» **Task objective**
Return all of the lines below exactly as they are.

» **Information supplied**
[Start of Attachment]

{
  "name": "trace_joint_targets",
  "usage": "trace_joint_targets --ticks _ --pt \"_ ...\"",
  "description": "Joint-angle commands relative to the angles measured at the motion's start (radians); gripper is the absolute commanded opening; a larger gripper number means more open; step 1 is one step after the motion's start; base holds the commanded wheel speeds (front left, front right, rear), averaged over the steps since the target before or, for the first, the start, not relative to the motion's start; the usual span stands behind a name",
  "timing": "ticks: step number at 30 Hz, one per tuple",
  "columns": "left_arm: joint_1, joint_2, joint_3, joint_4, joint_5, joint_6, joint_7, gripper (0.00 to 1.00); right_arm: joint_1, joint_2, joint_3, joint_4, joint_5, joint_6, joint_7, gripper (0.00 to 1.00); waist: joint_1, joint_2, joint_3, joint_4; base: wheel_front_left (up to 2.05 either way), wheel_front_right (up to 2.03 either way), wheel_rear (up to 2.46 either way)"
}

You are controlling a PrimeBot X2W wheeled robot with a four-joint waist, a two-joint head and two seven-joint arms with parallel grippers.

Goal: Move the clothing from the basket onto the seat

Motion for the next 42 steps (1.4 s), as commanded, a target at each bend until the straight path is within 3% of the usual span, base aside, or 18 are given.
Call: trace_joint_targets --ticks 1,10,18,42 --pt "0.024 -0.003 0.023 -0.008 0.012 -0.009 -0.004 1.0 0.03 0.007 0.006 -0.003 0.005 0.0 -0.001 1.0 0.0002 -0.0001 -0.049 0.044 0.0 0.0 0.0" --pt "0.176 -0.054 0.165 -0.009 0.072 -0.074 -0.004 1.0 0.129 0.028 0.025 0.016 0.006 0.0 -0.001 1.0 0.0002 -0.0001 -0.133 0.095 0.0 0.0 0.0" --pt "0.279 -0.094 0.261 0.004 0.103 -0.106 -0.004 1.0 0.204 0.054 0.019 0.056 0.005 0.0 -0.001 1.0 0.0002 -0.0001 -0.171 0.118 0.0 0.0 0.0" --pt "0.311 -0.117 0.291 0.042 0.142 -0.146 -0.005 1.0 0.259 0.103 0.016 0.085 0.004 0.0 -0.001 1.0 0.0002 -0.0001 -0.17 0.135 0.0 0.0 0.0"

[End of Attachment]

» **Solution below**
{
  "name": "trace_joint_targets",
  "usage": "trace_joint_targets --ticks _ --pt \"_ ...\"",
  "description": "Joint-angle commands relative to the angles measured at the motion's start (radians); gripper is the absolute commanded opening; a larger gripper number means more open; step 1 is one step after the motion's start; base holds the commanded wheel speeds (front left, front right, rear), averaged over the steps since the target before or, for the first, the start, not relative to the motion's start; the usual span stands behind a name",
  "timing": "ticks: step number at 30 Hz, one per tuple",
  "columns": "left_arm: joint_1, joint_2, joint_3, joint_4, joint_5, joint_6, joint_7, gripper (0.00 to 1.00); right_arm: joint_1, joint_2, joint_3, joint_4, joint_5, joint_6, joint_7, gripper (0.00 to 1.00); waist: joint_1, joint_2, joint_3, joint_4; base: wheel_front_left (up to 2.05 either way), wheel_front_right (up to 2.03 either way), wheel_rear (up to 2.46 either way)"
}

You are controlling a PrimeBot X2W wheeled robot with a four-joint waist, a two-joint head and two seven-joint arms with parallel grippers.

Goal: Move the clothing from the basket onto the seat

Motion for the next 42 steps (1.4 s), as commanded, a target at each bend until the straight path is within 3% of the usual span, base aside, or 18 are given.
Call: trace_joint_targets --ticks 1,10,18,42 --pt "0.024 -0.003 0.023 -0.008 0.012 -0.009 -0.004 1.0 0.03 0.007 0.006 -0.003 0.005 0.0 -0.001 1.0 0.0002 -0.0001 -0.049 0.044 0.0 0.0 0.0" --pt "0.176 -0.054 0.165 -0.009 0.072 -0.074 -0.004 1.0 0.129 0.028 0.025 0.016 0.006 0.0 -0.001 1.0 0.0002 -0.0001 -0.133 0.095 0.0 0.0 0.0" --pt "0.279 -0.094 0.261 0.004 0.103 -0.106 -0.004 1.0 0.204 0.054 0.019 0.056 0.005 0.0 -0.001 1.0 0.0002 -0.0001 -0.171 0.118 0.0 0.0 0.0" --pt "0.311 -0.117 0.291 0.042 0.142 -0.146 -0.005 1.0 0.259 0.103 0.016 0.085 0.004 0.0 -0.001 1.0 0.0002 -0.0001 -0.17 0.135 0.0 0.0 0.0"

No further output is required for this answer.